■ Source data ■
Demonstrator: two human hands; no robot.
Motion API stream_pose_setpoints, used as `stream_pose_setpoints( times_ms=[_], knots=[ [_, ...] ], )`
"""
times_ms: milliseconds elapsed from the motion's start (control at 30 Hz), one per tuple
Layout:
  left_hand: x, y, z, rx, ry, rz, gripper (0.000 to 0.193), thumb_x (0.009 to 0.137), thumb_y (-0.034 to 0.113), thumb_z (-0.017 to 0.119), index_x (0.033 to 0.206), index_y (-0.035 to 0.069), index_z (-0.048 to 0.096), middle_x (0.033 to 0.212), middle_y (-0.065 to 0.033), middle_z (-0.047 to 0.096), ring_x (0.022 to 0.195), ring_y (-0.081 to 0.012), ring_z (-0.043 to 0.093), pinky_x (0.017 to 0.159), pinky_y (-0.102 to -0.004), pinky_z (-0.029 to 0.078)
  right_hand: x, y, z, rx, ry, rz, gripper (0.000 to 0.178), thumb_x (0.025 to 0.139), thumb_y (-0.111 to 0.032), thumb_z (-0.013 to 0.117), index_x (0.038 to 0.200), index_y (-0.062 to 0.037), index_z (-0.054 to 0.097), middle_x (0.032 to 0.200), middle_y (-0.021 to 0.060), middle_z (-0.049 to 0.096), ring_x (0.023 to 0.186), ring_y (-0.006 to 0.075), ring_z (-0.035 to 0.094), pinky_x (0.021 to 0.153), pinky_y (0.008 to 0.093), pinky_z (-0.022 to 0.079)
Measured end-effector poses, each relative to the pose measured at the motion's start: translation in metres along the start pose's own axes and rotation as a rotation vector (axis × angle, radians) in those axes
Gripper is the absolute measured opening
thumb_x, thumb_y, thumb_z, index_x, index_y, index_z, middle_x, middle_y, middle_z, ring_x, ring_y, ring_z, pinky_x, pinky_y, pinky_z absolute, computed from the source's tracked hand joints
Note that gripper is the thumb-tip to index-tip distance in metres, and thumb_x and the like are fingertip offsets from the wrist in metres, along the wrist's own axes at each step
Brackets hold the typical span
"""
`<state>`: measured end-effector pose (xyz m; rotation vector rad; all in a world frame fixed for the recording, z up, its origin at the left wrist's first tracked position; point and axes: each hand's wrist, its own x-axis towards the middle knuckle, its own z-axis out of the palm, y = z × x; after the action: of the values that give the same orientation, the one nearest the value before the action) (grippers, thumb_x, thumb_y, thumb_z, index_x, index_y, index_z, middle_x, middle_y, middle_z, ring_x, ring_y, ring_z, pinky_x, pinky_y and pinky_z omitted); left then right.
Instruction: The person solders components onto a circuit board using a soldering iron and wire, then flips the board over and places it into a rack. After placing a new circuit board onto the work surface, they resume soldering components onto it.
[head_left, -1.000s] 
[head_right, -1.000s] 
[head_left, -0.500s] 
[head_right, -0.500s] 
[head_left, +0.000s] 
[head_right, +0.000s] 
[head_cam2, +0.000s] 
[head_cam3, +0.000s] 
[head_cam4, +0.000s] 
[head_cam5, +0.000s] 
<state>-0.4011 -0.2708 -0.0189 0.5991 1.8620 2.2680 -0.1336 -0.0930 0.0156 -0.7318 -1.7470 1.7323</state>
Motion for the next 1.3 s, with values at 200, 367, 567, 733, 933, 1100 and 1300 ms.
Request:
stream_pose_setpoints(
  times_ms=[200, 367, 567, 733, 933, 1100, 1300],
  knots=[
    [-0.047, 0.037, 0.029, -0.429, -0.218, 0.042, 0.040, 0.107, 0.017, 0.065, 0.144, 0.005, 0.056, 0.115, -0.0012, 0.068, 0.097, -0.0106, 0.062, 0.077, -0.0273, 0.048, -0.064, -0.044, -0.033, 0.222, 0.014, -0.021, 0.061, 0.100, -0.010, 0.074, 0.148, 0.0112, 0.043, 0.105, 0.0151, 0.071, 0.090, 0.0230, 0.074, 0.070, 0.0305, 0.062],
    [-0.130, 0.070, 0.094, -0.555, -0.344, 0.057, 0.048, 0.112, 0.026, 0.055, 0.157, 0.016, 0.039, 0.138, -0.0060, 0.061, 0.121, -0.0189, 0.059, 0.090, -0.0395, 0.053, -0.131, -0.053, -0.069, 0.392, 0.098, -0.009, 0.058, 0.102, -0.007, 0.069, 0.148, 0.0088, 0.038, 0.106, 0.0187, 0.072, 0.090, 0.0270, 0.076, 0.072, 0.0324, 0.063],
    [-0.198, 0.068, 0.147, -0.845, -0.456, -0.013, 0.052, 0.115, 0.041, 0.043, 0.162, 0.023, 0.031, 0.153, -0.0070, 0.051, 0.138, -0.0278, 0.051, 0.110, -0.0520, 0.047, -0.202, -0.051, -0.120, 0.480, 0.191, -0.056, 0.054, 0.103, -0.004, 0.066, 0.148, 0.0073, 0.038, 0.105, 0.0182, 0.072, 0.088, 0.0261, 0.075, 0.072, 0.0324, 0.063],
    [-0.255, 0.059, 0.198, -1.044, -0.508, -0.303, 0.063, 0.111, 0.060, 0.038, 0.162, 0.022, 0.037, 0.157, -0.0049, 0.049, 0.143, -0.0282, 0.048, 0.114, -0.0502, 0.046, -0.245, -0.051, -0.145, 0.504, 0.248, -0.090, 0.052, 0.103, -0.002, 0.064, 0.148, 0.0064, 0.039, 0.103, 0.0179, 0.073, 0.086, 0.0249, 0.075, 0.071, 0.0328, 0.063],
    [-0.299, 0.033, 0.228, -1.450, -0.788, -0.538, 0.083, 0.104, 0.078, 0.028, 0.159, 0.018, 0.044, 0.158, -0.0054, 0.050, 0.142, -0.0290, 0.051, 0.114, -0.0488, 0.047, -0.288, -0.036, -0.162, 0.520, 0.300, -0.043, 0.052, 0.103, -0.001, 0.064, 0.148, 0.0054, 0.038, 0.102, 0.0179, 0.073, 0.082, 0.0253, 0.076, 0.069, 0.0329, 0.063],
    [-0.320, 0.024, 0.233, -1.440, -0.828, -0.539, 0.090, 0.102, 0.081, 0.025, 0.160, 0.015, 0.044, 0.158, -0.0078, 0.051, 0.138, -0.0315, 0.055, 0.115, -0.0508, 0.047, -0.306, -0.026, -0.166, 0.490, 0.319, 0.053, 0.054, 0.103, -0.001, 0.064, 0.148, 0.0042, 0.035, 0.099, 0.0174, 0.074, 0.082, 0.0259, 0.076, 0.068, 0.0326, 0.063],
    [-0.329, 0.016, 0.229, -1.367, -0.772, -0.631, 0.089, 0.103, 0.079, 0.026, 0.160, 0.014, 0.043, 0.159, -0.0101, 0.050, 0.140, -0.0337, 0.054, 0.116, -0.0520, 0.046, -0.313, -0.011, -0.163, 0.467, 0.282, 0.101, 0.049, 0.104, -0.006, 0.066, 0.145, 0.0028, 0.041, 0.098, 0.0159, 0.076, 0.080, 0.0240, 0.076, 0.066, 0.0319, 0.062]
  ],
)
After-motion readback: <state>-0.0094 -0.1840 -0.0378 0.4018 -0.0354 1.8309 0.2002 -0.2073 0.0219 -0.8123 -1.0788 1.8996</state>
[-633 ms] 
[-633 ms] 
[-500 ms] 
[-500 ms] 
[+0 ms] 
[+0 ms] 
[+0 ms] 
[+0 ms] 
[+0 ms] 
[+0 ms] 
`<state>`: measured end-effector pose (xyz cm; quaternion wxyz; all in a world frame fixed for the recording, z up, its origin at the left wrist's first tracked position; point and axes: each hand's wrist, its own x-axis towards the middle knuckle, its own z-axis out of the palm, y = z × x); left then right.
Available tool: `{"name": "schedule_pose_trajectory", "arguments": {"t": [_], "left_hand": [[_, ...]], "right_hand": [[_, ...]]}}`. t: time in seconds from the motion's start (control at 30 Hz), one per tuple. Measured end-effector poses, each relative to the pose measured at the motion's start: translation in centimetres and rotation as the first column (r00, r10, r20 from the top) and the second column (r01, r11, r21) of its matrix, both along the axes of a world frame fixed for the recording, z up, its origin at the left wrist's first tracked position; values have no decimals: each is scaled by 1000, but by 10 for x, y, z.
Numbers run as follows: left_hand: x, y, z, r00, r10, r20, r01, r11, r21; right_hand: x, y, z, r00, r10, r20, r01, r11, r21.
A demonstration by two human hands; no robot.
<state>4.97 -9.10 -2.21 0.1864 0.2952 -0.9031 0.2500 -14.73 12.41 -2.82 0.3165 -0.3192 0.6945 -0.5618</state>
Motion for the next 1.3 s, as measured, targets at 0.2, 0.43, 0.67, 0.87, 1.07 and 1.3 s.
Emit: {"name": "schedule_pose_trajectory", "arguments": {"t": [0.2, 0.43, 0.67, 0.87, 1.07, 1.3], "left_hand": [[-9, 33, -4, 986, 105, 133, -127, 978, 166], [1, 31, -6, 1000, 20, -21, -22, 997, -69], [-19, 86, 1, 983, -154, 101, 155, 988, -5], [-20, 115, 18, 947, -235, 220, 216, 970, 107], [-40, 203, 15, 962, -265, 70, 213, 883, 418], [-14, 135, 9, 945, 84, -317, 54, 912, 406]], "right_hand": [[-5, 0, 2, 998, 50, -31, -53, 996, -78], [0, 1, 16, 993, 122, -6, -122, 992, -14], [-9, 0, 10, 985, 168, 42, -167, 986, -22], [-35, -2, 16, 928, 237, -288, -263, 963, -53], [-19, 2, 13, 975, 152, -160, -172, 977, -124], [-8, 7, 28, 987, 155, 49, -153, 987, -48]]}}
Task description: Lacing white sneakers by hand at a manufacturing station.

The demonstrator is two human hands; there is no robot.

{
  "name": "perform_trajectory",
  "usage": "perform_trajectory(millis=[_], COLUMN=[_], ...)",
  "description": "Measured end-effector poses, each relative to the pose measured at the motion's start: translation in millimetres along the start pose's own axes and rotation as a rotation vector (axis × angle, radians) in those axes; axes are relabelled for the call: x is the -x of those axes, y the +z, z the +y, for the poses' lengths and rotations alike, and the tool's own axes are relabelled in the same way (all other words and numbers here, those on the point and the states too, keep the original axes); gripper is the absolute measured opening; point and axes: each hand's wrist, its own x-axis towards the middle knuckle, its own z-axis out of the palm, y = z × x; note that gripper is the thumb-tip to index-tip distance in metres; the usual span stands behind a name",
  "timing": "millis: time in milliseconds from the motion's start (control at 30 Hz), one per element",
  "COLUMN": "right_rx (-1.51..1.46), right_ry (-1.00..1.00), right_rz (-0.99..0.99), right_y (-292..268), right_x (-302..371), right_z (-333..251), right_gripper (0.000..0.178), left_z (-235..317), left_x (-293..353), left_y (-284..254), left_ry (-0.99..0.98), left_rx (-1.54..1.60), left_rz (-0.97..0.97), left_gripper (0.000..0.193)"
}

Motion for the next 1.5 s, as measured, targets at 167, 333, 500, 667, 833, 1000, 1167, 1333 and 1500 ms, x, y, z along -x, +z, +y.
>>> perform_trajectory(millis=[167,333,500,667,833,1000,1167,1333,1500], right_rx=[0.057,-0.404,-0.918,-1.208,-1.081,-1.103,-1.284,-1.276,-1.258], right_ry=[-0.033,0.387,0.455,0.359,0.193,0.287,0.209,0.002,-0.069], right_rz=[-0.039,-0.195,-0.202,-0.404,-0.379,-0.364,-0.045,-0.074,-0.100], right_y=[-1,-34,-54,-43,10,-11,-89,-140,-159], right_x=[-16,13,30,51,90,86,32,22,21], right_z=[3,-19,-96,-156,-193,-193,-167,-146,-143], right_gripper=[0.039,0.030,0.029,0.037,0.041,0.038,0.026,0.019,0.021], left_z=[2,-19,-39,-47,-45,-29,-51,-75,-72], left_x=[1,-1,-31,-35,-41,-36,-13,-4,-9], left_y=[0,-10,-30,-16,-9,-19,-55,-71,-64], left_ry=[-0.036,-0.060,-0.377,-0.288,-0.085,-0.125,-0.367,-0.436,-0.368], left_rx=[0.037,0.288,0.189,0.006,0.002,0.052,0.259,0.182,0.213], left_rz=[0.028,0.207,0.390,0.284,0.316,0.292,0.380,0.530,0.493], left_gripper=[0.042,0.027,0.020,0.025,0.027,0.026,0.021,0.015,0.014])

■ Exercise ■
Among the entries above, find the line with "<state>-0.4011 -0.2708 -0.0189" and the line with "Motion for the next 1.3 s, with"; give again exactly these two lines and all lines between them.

■ Output of the task ■
<state>-0.4011 -0.2708 -0.0189 0.5991 1.8620 2.2680 -0.1336 -0.0930 0.0156 -0.7318 -1.7470 1.7323</state>
Motion for the next 1.3 s, with values at 200, 367, 567, 733, 933, 1100 and 1300 ms.

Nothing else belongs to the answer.